Recorded data
----------------

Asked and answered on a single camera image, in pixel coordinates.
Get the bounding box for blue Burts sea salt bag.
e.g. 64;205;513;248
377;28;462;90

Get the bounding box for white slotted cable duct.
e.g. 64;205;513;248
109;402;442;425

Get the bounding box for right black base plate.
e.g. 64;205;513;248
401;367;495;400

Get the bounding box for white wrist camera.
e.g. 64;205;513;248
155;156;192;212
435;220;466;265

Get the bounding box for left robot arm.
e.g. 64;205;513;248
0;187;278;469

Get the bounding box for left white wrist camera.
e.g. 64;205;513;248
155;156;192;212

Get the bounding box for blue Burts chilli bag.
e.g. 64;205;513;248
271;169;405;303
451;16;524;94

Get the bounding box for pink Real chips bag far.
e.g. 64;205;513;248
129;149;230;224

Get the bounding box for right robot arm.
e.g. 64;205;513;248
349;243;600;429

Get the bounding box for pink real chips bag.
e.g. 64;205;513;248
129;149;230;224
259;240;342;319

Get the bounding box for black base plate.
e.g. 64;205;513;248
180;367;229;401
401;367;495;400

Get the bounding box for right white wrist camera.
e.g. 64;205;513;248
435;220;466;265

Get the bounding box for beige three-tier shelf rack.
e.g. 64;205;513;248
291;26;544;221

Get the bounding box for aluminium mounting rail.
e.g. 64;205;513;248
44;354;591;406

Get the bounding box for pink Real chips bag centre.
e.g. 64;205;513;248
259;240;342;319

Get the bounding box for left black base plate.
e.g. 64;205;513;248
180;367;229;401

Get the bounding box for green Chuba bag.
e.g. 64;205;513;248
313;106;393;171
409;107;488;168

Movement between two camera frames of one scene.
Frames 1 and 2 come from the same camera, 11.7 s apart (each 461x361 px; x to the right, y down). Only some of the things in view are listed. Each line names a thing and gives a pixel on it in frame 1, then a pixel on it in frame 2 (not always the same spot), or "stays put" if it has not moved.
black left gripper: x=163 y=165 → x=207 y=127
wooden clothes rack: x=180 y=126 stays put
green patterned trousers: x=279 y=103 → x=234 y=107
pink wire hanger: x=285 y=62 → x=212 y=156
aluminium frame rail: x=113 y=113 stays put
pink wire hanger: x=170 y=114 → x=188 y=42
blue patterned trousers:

----------------

Among the lines of the records, copy out each one that contains the word "pink".

Exercise solution
Get the bounding box for pink Real chips bag far.
Get the bounding box for pink real chips bag.
Get the bounding box for pink Real chips bag centre.
pink wire hanger: x=285 y=62 → x=212 y=156
pink wire hanger: x=170 y=114 → x=188 y=42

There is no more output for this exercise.